Records from a data source:
────────────────
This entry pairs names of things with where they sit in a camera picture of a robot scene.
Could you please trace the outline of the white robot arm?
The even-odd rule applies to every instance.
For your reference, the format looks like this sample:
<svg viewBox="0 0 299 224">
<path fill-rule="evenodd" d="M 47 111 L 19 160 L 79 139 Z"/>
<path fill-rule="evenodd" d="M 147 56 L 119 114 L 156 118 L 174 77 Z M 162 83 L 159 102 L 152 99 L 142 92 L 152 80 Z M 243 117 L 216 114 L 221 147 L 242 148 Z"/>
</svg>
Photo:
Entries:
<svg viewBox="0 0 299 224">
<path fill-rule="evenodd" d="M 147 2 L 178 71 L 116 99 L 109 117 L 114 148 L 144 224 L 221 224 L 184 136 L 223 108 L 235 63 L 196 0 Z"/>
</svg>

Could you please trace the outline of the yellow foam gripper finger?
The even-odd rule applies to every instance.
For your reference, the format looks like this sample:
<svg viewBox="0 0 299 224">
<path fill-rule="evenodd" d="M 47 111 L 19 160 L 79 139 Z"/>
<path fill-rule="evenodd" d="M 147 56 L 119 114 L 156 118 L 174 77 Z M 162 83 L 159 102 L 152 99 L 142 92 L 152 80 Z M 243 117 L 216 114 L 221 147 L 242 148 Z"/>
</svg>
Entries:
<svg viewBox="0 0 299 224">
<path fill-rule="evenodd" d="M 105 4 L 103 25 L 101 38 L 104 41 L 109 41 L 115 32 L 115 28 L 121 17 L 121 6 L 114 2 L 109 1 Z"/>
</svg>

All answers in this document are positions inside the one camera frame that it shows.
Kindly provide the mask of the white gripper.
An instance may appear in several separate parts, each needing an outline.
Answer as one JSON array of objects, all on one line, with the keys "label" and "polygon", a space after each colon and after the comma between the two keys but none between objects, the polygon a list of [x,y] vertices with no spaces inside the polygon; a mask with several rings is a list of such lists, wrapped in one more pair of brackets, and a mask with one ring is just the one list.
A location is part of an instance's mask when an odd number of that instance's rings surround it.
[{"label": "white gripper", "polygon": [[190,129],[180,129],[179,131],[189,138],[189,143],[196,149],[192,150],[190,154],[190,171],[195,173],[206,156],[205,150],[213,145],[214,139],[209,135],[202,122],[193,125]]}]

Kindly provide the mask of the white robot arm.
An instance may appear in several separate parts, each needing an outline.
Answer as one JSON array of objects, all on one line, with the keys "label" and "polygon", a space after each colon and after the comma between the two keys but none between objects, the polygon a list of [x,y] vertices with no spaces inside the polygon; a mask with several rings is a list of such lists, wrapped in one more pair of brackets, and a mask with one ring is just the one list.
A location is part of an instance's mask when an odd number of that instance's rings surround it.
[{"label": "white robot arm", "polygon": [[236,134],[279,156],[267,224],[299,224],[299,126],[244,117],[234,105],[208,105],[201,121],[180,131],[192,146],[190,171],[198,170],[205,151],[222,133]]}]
────────────────
(Try it): Reproduce all of the entries word for word.

(Written solution):
This entry pairs names of things with where they sit in a camera picture of a robot scene.
Could you please trace the outline of the white robot arm?
The even-odd rule applies to every instance.
For your reference, the format looks like this sample:
<svg viewBox="0 0 299 224">
<path fill-rule="evenodd" d="M 47 111 L 19 160 L 79 139 Z"/>
<path fill-rule="evenodd" d="M 147 56 L 119 114 L 156 118 L 174 77 Z M 162 83 L 159 102 L 152 99 L 142 92 L 152 80 Z M 243 117 L 216 114 L 221 147 L 242 148 Z"/>
</svg>
Photo:
Entries:
<svg viewBox="0 0 299 224">
<path fill-rule="evenodd" d="M 147 2 L 178 71 L 116 99 L 109 117 L 114 148 L 144 224 L 221 224 L 184 136 L 223 108 L 235 63 L 196 0 Z"/>
</svg>

Could you please trace the outline of the yellow foam gripper finger?
The even-odd rule applies to every instance.
For your reference, the format looks like this sample:
<svg viewBox="0 0 299 224">
<path fill-rule="evenodd" d="M 47 111 L 19 160 L 79 139 Z"/>
<path fill-rule="evenodd" d="M 147 56 L 119 114 L 156 118 L 174 77 Z M 162 83 L 159 102 L 152 99 L 142 92 L 152 80 Z M 243 117 L 216 114 L 221 147 L 242 148 Z"/>
</svg>
Entries:
<svg viewBox="0 0 299 224">
<path fill-rule="evenodd" d="M 105 4 L 103 25 L 101 38 L 104 41 L 109 41 L 115 32 L 115 28 L 121 17 L 121 6 L 114 2 L 109 1 Z"/>
</svg>

All answers in this document are positions inside the one camera frame that it shows.
Kindly provide the mask of the white gripper.
An instance may appear in several separate parts, each needing an outline.
Answer as one JSON array of objects, all on one line, with the keys "label" and "polygon", a space after each colon and after the comma between the two keys but none between objects, the polygon a list of [x,y] vertices with no spaces inside the polygon; a mask with several rings is a list of such lists, wrapped in one more pair of brackets, and a mask with one ring is just the one list.
A location is part of an instance's mask when an odd number of that instance's rings surround it.
[{"label": "white gripper", "polygon": [[190,129],[180,129],[179,131],[189,138],[189,143],[196,149],[192,150],[190,154],[190,171],[195,173],[206,156],[205,150],[213,145],[214,139],[209,135],[202,122],[193,125]]}]

Kindly provide the mask of the white robot arm.
An instance may appear in several separate parts, each needing an outline.
Answer as one JSON array of objects, all on one line, with the keys "label" and "polygon", a space after each colon and after the comma between the two keys but none between objects, the polygon a list of [x,y] vertices with no spaces inside the polygon; a mask with several rings is a list of such lists, wrapped in one more pair of brackets, and a mask with one ring is just the one list.
A location is part of an instance's mask when an odd number of that instance's rings surround it.
[{"label": "white robot arm", "polygon": [[236,134],[279,156],[267,224],[299,224],[299,126],[244,117],[234,105],[208,105],[201,121],[180,131],[192,146],[190,171],[198,170],[205,151],[222,133]]}]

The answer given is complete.